Что, если тяжесть не уходит?
Порой человек после исповеди говорит: «Я исповедался, но не получил никакого облегчения. Раньше после исповеди мне становилось легче, а сейчас – тяжело на душе». Здесь надо разбираться.
Во-первых, если человек считает, что после того, как он исповедался, у него автоматически должна упасть тяжесть с души, он не прав. Он ждет действия благодати. Но благодать может явиться ощутимым образом, а может не явиться.
Во-вторых, надо себя испытать: а действительно ли ты во всем искренне и от сердца покаялся? Действительно ли решил то, в чем каялся, изменить? Или принес это на исповедь, но решил в своей жизни ничего не менять? Или покаялся, но вообще ничего не решил? Значит, исповедь твоя несовершенна, неполна, ты держишь что-то за спиной и не показываешь Богу, и поэтому, конечно, и не ощущаешь воссоединения и примирения с Ним.
Но если ты себя испытал и понимаешь, что ничего подобного нет, и исповедь твоя и искренняя, и откровенная, ты действительно желаешь измениться, но не чувствуешь ни радости, ни легкости, то ты должен подумать вот о чем: Господь может дать тебе радость или не дать ее, в зависимости от того, что тебе полезнее.
Вообще же, исповедавшись, вспомни одну очень важную истину: ты покаялся перед Богом, попросил у Него прощения – и ты прощен. Вера в это, сознание, что это так, и должны, в сущности, давать тебе ту радость, лишение которой ты ощущаешь. В таинстве Исповеди присутствует и действует благодать Божия, но здесь есть место и нашей вере – составляющая человеческого участия необходима. Если ты каешься, но не веришь в прощение, то его и не будет.
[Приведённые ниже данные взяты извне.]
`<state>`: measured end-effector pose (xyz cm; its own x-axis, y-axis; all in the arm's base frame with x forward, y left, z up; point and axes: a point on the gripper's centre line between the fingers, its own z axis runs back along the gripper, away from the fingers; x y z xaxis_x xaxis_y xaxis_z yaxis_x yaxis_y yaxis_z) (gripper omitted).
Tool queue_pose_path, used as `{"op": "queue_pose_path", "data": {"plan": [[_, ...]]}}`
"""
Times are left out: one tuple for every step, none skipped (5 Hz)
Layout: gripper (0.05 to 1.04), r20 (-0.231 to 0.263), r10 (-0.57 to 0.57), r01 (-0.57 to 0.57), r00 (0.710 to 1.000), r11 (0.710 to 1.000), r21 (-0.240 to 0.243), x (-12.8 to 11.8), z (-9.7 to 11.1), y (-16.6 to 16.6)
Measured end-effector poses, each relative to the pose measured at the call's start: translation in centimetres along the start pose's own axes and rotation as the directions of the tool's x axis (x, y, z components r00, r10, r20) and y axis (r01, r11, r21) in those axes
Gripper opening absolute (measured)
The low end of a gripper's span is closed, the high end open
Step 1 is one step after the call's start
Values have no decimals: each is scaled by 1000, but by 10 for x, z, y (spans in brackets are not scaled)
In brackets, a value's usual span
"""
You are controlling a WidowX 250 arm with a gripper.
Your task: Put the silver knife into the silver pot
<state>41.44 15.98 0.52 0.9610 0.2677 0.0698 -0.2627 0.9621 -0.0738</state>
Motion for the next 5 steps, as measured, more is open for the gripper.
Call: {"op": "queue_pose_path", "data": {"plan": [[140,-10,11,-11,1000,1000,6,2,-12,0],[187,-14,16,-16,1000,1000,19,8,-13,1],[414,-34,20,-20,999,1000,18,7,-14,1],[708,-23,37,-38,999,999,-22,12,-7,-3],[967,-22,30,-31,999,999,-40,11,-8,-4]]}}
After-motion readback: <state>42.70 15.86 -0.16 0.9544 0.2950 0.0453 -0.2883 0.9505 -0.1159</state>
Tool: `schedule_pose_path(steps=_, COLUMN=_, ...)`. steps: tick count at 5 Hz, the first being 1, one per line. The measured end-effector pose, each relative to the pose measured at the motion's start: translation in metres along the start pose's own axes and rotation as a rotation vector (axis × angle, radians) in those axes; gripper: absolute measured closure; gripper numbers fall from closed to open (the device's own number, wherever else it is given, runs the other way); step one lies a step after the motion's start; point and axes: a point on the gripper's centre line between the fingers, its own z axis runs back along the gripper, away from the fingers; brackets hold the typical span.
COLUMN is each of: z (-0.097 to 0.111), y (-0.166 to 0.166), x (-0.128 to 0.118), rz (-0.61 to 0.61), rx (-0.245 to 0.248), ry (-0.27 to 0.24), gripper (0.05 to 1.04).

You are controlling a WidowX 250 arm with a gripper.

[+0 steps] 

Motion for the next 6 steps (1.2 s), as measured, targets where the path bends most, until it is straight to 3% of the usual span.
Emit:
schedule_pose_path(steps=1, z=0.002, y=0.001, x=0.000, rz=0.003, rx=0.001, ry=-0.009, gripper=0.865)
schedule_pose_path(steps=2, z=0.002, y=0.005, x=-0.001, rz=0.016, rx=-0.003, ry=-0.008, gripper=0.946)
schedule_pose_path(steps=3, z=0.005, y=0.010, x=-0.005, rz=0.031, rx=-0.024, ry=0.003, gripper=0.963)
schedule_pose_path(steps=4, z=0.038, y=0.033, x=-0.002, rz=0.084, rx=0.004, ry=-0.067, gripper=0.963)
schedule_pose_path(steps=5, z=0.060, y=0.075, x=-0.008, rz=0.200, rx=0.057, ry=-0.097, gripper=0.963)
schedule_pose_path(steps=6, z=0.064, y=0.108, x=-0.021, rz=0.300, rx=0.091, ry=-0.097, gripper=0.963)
Я уже приводил где-то пример из жизни преподобного Силуана Афонского, но повторю его снова – он, как мне кажется, очень важен. Умирает на Афоне в Пантелеймоновом монастыре старый монах. Его духовный отец в отъезде, на монастырском подворье. И вот этот монах лежит на смертном одре, исповедуется у кого-то из местных отцов, но и после этого мучается и не может умереть, томится, чувствует, что грехи ему не прощены. Возвращается его духовник. Монах исповедуется у него, успокаивается и тихий, умиротворенный, даже радостный умирает. Преподобного Силуана спрашивают: как так может быть? Ведь исповедь – это таинство, какая разница, кто его совершает, если на самом деле его Совершитель – Господь? Преподобный Силуан отвечает, что таково было отношение умершего монаха к своему духовному отцу, и это – его немощь. Пока он каялся чужому священнику, он не мог поверить в то, что прощен, и он не был прощен. Когда же приехал его духовник, которому он доверял и к которому был расположен, его душа ощутила облегчение: он поверил в прощение и обрел его.
Это, безусловно, немощь, которая коренилась и в простоте этого человека, и в неправильном понимании христианской жизни. Но если такова была немощь афонского монаха, тем более это часто бывает в жизни мирских людей.